◆ Brief ◆
Set down, character for character, everything in the records below from the line holding "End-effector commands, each" down to the line holding "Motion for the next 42", and no other line.

◆ Exercise data ◆
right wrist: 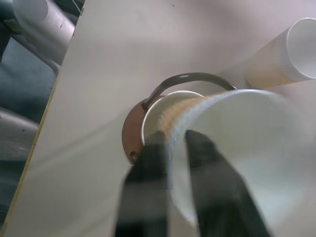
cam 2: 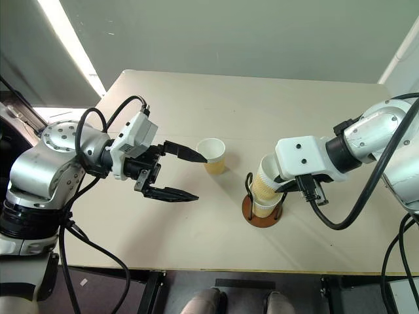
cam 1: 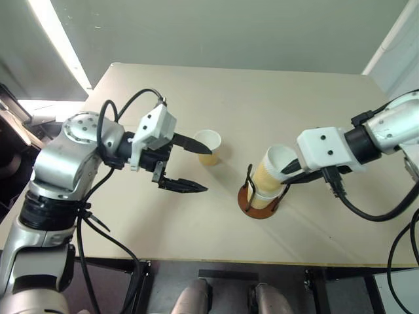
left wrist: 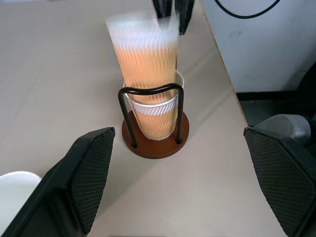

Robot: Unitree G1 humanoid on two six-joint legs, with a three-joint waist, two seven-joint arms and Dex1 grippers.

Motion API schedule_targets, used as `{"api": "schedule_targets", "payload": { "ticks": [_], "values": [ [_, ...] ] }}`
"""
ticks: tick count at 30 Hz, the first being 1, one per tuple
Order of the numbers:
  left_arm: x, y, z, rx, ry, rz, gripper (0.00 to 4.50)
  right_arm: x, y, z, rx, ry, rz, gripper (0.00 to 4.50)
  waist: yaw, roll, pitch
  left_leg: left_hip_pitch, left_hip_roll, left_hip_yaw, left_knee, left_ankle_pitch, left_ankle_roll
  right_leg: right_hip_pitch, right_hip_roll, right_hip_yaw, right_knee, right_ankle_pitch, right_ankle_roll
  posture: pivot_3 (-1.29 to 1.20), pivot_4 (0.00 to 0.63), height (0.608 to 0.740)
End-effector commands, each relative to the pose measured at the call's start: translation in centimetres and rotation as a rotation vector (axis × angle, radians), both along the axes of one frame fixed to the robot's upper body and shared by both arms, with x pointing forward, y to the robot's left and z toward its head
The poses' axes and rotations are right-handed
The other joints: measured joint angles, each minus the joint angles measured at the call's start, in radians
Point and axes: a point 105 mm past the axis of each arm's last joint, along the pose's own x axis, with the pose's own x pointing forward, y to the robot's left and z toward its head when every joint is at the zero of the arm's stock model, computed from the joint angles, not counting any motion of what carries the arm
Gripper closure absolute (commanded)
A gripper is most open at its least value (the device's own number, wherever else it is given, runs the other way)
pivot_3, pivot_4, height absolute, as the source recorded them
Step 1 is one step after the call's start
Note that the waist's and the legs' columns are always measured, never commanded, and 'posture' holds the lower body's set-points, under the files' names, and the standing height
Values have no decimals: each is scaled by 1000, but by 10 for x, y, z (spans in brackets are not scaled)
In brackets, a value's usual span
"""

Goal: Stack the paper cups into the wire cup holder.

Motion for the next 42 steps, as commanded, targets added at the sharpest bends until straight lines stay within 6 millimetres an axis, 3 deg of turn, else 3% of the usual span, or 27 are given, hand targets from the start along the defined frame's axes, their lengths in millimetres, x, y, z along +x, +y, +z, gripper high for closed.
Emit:
{"api": "schedule_targets", "payload": {
  "ticks": [1,6,11,14,16,18,25,33,42],
  "values": [
    [-6,-1,11,-12,-49,-10,0,-2,5,12,30,-35,12,2533,0,0,0,0,0,0,0,0,0,0,0,0,0,0,0,0,150,740],
    [-1,-2,14,-28,-76,10,0,9,5,25,100,-84,-39,759,0,0,0,0,0,0,0,0,0,0,0,0,0,0,0,0,150,740],
    [11,-3,17,11,-140,85,0,25,-3,53,294,-86,-222,759,0,0,0,0,0,0,0,0,0,0,0,0,0,0,0,0,150,740],
    [21,0,16,101,-243,120,0,24,-10,67,437,-46,-298,759,1,0,0,0,0,0,0,0,0,0,0,0,-1,0,0,0,150,740],
    [38,-1,13,196,-346,180,0,23,-17,71,541,-10,-345,759,3,0,0,0,0,0,-1,0,0,0,0,0,-1,0,0,0,150,740],
    [53,-3,9,267,-453,217,0,19,-19,69,592,37,-369,759,5,0,0,0,0,-1,0,0,0,1,0,0,-3,0,0,0,150,740],
    [83,-11,-10,405,-548,204,0,4,-22,57,649,129,-388,759,2,0,0,-1,0,0,-1,0,0,-1,0,0,-1,0,0,0,150,740],
    [106,-14,-22,484,-574,206,0,-1,-26,61,682,130,-400,759,3,0,0,-1,0,0,-1,0,0,-2,0,1,-1,0,0,0,150,740],
    [118,-20,-37,513,-549,181,0,-3,-27,63,691,126,-416,759,5,0,0,-2,0,0,-1,0,0,-3,0,1,0,0,0,0,150,740]
  ]
}}
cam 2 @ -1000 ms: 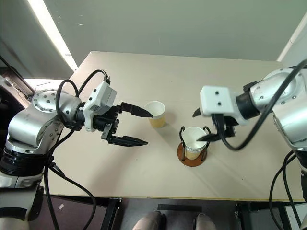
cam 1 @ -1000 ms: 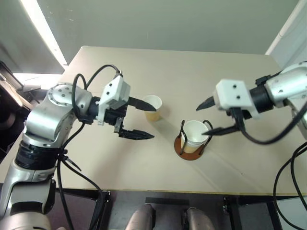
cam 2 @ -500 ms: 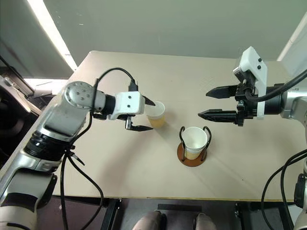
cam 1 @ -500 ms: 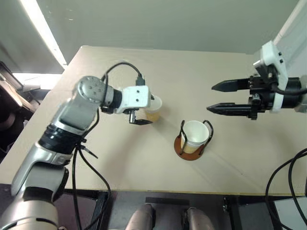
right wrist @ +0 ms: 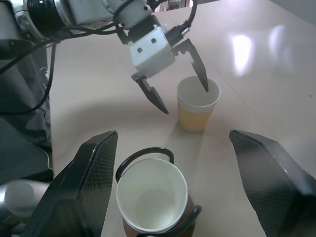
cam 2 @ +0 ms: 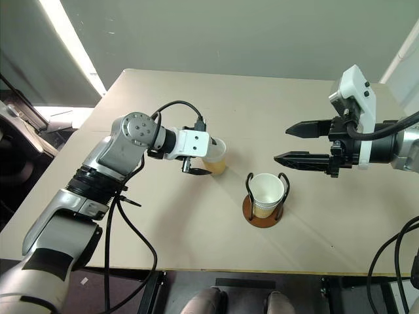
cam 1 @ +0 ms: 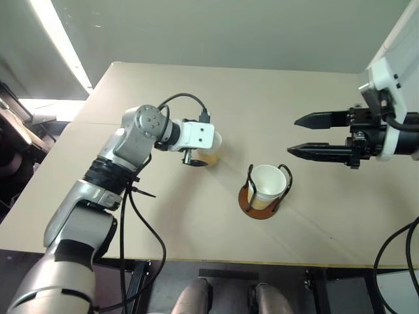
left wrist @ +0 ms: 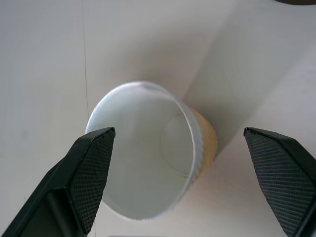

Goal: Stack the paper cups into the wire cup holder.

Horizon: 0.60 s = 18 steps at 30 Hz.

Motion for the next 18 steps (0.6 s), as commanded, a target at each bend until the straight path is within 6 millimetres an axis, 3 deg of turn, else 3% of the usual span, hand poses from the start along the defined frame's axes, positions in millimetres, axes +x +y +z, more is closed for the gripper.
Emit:
{"api": "schedule_targets", "payload": {
  "ticks": [1,7,10,18],
  "values": [
    [5,-4,6,0,-33,-18,0,-6,-2,14,9,-68,-6,759,0,0,0,0,0,0,0,0,0,0,0,0,0,0,0,0,150,740],
    [5,-8,-2,4,4,-52,0,-7,-3,14,10,-104,7,759,2,0,0,-1,0,0,0,0,0,0,0,0,0,0,0,0,150,740],
    [4,-5,-5,19,17,-69,927,-8,-4,16,17,-142,29,714,2,0,0,-1,0,0,0,0,0,-1,0,0,0,0,0,0,150,740],
    [-7,-9,13,-21,58,-156,3952,-8,-21,12,29,-191,80,714,5,0,0,-1,0,1,1,0,0,-1,0,0,1,0,0,0,150,740]
  ]
}}
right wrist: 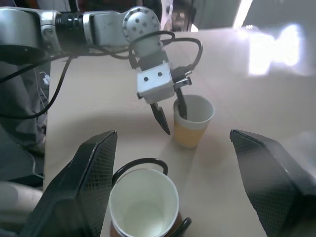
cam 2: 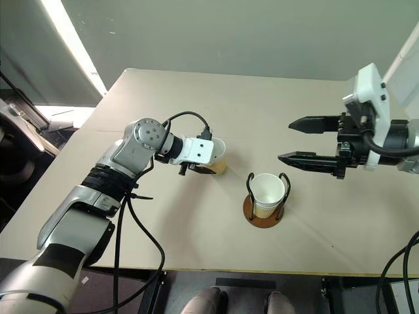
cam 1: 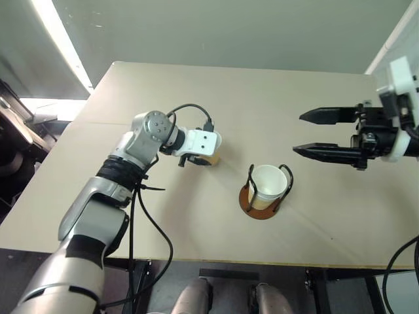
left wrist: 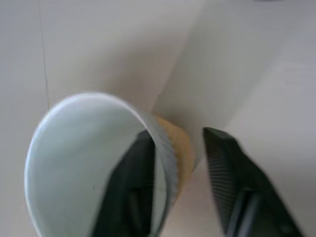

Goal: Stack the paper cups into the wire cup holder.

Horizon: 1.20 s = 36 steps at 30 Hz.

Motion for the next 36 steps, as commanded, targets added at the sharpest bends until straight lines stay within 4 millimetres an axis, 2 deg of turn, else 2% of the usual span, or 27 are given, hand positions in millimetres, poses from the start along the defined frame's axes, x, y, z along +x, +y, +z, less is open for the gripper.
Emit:
{"api": "schedule_targets", "payload": {
  "ticks": [1,3,7,9,12,19,26,31,36],
  "values": [
    [-8,-3,29,-42,-25,-70,4355,-3,-13,9,3,-50,9,714,0,0,0,0,0,0,0,0,0,0,0,0,0,0,0,0,150,740],
    [-11,-4,33,-46,-21,-86,4471,-2,-15,9,7,-48,10,714,0,0,0,0,0,0,0,0,0,0,0,0,0,0,0,0,150,740],
    [-23,-10,57,-78,-30,-151,4471,-4,-23,3,-11,0,61,714,0,0,0,0,0,1,0,0,0,0,0,0,1,0,0,0,150,740],
    [-32,-21,79,-124,-64,-205,4471,-5,-27,-1,-42,46,77,714,2,0,0,-1,0,1,0,0,0,0,0,0,0,0,0,0,150,740],
    [-46,-34,101,-160,-88,-266,4471,-9,-31,-6,-86,93,95,714,4,0,0,-3,0,1,2,0,0,-1,0,0,0,0,1,0,150,740],
    [-76,-64,133,-201,-75,-416,4471,-10,-38,-11,-125,118,98,714,2,0,0,-2,1,2,1,0,0,-1,0,0,1,0,1,0,150,740],
    [-104,-88,129,-185,42,-547,4471,-8,-41,-12,-125,116,78,714,3,0,0,-3,1,2,2,-1,1,-1,0,0,1,1,1,0,150,740],
    [-113,-88,110,-121,111,-578,4471,-9,-44,-12,-124,107,58,714,3,0,0,-2,1,3,2,-1,1,-1,0,0,1,1,1,0,150,740],
    [-119,-85,100,-84,158,-591,4471,-10,-47,-12,-121,102,38,714,3,0,0,-3,1,3,2,-1,1,-1,0,0,1,1,1,0,150,740]
  ]
}}
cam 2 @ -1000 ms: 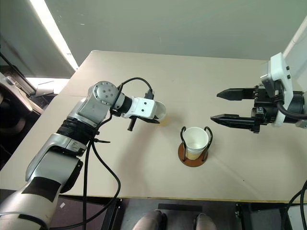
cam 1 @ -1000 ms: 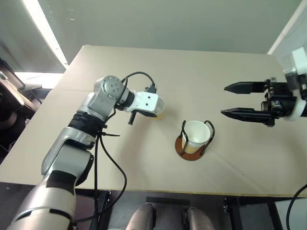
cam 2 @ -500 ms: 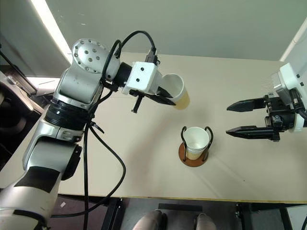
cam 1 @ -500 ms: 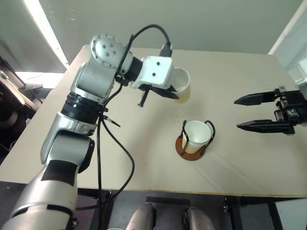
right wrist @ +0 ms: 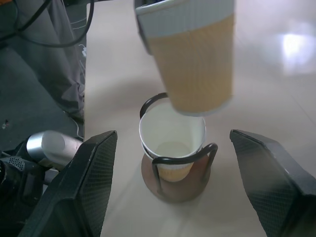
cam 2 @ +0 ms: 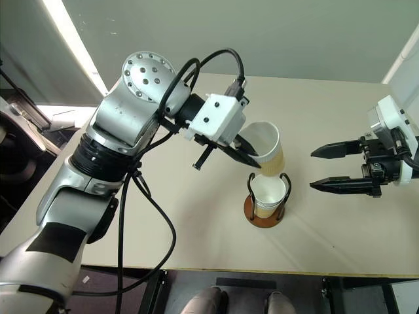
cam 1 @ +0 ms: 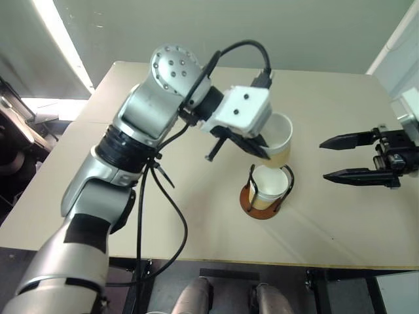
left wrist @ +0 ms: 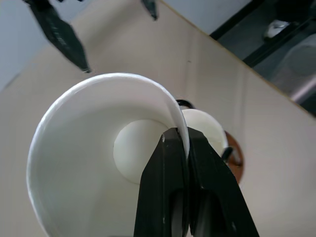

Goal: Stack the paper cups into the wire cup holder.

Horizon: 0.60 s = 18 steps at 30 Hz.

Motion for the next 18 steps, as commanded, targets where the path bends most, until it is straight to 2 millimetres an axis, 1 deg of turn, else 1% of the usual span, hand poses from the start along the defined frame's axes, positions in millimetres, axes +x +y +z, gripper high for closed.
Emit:
{"api": "schedule_targets", "payload": {
  "ticks": [1,8,14,18],
  "values": [
    [-11,3,-2,42,8,-53,4471,-5,-4,16,-14,-83,-22,714,0,0,0,0,0,0,0,0,0,0,0,0,0,0,0,0,150,740],
    [-17,3,-17,73,59,-68,4471,-9,-5,14,-13,-85,-35,714,0,0,0,0,0,0,0,0,0,0,0,0,0,0,0,0,150,740],
    [-13,3,-30,101,52,-61,4471,-11,-5,13,-4,-86,-41,714,0,0,0,1,0,0,0,0,0,1,0,0,0,0,0,0,150,740],
    [-8,0,-35,104,35,-56,4471,-10,-4,13,-3,-85,-45,714,0,0,0,1,0,0,1,0,0,1,0,0,0,0,0,0,150,740]
  ]
}}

◆ Task output ◆
End-effector commands, each relative to the pose measured at the call's start: translation in centimetres and rotation as a rotation vector (axis × angle, radians), both along the axes of one frame fixed to the robot's upper body and shared by both arms, with x pointing forward, y to the robot's left and z toward its head
The poses' axes and rotations are right-handed
The other joints: measured joint angles, each minus the joint angles measured at the call's start, in radians
Point and axes: a point 105 mm past the axis of each arm's last joint, along the pose's own x axis, with the pose's own x pointing forward, y to the robot's left and z toward its head when every joint is at the zero of the arm's stock model, computed from the joint angles, not counting any motion of what carries the arm
Gripper closure absolute (commanded)
A gripper is most open at its least value (the device's own number, wherever else it is given, runs the other way)
pivot_3, pivot_4, height absolute, as the source recorded them
Step 1 is one step after the call's start
Note that the waist's and the legs' columns are always measured, never commanded, and 'posture' holds the lower body's set-points, under the files' names, and the standing height
Values have no decimals: each is scaled by 1000, but by 10 for x, y, z (spans in brackets are not scaled)
In brackets, a value's usual span
"""

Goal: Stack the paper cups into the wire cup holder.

Motion for the next 42 steps, as commanded, targets added at the sharpest bends until straight lines stay within 6 millimetres an axis, 3 deg of turn, else 3% of the usual span, or 27 are given, hand targets from the start along the defined frame's axes, their lengths in millimetres, x, y, z along +x, +y, +z, gripper high for closed.

With that, the output is complete.